> Work to complete
Print, exactly as they appear in the listing below, the lines from the line with "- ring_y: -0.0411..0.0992" to the line with "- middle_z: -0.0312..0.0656", with both end lines kept.
★ ★ ★
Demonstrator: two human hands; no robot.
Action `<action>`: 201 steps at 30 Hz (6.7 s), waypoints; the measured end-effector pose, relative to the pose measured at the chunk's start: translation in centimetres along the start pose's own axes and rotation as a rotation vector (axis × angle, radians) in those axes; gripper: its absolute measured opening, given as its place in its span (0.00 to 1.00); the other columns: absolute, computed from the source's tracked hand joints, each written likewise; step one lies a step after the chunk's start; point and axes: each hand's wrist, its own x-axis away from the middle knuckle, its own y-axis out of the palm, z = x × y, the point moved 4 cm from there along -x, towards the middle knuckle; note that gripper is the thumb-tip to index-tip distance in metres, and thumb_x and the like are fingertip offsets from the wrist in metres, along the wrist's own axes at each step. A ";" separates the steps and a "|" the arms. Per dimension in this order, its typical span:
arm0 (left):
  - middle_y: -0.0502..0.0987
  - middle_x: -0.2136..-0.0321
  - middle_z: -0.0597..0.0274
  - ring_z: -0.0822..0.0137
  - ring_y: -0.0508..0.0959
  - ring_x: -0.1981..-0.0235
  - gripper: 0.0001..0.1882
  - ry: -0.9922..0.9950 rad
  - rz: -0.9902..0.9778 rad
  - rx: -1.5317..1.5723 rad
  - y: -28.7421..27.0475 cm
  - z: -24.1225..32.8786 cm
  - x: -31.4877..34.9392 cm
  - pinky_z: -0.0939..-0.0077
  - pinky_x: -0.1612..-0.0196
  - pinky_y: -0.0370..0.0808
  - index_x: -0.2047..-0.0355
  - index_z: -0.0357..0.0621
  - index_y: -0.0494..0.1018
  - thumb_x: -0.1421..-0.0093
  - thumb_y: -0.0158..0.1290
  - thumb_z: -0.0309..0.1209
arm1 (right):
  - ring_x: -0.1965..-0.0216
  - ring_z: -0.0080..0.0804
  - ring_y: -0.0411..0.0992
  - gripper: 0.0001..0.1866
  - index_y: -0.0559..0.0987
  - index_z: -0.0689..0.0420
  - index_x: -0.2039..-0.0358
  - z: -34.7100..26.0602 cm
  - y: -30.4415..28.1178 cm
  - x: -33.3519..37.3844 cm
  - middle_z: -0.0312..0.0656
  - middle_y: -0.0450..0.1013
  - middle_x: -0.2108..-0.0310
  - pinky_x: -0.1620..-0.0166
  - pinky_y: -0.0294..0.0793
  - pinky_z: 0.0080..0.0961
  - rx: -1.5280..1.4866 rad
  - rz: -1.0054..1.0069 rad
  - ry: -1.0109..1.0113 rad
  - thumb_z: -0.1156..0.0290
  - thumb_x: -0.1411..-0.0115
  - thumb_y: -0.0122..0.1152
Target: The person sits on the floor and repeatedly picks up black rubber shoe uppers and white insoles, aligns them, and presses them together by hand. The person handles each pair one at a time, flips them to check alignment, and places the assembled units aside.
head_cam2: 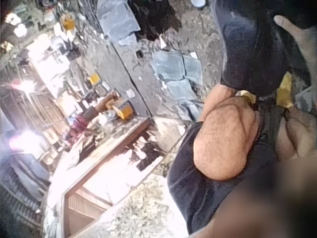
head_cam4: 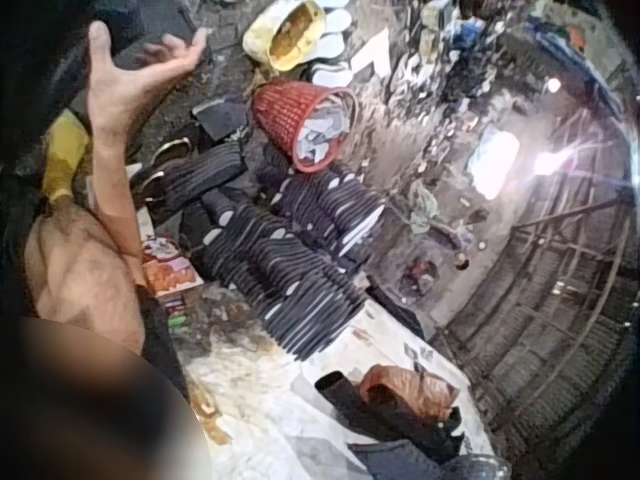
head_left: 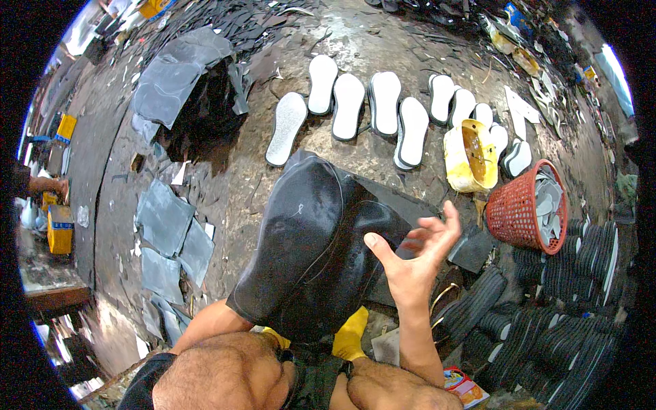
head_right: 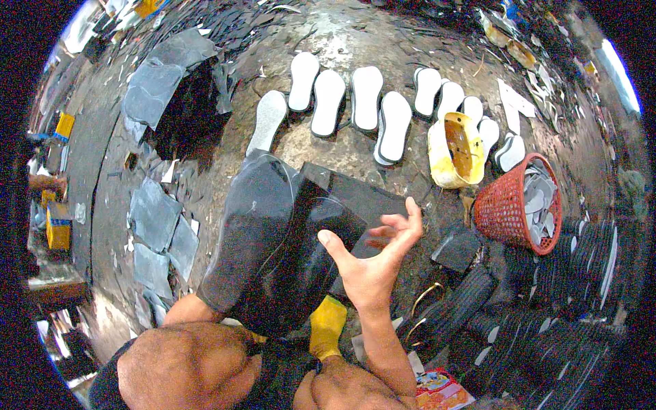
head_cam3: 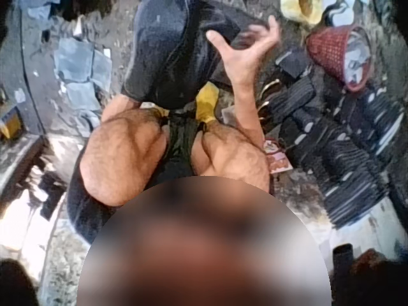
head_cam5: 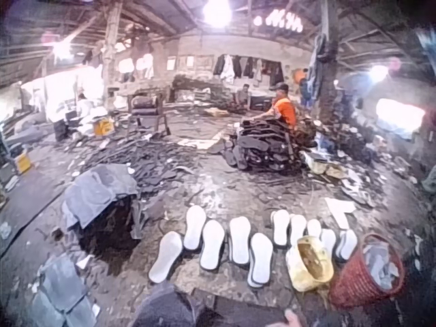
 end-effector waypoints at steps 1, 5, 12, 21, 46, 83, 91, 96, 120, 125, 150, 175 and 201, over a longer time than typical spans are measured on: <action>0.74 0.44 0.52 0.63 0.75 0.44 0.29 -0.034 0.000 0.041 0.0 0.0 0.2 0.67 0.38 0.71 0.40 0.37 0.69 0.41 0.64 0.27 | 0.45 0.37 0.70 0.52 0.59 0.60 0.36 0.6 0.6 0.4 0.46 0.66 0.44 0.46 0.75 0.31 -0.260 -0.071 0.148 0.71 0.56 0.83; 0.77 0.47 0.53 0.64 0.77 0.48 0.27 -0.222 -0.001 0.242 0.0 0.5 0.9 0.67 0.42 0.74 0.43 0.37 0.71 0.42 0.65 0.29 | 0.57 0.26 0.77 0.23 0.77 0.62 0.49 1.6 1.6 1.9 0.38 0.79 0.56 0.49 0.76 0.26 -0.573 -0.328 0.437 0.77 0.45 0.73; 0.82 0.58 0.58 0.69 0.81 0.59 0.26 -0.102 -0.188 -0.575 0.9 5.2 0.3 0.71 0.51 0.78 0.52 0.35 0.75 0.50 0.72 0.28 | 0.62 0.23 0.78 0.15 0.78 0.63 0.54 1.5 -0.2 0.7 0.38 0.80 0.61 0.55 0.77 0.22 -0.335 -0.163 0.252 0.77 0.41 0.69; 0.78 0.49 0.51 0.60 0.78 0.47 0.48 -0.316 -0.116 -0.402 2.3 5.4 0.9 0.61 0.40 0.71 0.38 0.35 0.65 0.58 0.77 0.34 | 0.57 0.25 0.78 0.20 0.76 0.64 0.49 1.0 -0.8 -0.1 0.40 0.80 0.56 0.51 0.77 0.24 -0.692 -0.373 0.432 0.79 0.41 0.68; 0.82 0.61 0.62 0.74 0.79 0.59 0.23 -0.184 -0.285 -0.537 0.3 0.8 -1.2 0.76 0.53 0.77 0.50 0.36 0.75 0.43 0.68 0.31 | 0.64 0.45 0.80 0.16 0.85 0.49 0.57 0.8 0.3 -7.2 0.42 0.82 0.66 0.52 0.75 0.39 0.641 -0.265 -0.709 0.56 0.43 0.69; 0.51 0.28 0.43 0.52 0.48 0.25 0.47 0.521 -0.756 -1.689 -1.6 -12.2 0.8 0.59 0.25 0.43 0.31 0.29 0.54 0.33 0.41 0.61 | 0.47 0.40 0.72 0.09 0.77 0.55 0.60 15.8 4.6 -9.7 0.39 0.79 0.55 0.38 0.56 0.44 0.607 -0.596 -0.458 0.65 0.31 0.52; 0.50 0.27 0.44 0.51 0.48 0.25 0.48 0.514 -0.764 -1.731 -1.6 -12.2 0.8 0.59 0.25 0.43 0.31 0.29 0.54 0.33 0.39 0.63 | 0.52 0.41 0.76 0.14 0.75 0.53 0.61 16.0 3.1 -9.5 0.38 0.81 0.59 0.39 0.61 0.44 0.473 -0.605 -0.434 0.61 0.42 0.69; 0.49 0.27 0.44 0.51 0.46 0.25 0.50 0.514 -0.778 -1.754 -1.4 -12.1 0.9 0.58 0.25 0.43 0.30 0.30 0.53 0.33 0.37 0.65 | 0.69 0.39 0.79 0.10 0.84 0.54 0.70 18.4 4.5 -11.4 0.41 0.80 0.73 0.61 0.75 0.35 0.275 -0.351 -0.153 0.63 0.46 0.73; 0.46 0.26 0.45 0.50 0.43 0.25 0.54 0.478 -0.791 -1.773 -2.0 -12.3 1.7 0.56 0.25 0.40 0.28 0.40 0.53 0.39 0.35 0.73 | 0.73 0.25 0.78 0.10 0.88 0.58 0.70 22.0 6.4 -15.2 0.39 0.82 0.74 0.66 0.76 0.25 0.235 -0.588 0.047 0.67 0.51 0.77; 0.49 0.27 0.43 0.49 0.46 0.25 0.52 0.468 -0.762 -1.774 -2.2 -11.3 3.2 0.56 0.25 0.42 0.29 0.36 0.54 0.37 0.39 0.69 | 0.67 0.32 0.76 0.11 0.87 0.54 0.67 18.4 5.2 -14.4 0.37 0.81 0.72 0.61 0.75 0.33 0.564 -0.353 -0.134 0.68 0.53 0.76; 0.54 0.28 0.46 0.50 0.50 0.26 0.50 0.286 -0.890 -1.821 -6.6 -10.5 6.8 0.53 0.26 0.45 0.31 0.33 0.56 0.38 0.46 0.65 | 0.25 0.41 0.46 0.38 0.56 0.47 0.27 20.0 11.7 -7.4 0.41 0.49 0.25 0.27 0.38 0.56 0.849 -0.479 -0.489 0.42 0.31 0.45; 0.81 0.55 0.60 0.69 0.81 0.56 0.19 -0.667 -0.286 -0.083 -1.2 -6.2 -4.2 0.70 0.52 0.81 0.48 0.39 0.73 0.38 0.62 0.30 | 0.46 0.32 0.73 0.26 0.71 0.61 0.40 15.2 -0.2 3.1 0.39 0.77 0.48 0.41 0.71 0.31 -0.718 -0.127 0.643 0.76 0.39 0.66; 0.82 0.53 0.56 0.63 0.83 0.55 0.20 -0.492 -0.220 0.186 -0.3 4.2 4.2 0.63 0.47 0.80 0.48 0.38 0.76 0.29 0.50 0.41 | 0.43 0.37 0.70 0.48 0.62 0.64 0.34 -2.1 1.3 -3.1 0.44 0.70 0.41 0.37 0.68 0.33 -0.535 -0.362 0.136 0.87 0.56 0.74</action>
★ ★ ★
> Problem solution
  - ring_y: -0.0411..0.0992
  - gripper: 0.0001..0.1866
  - index_y: -0.0559..0.0987
  - index_z: -0.0689..0.0420
  - index_x: -0.2039..-0.0358
  - z: -34.7100..26.0602 cm
  - y: -30.4415..28.1178 cm
  - x: -33.3519..37.3844 cm
  - middle_z: -0.0312..0.0656

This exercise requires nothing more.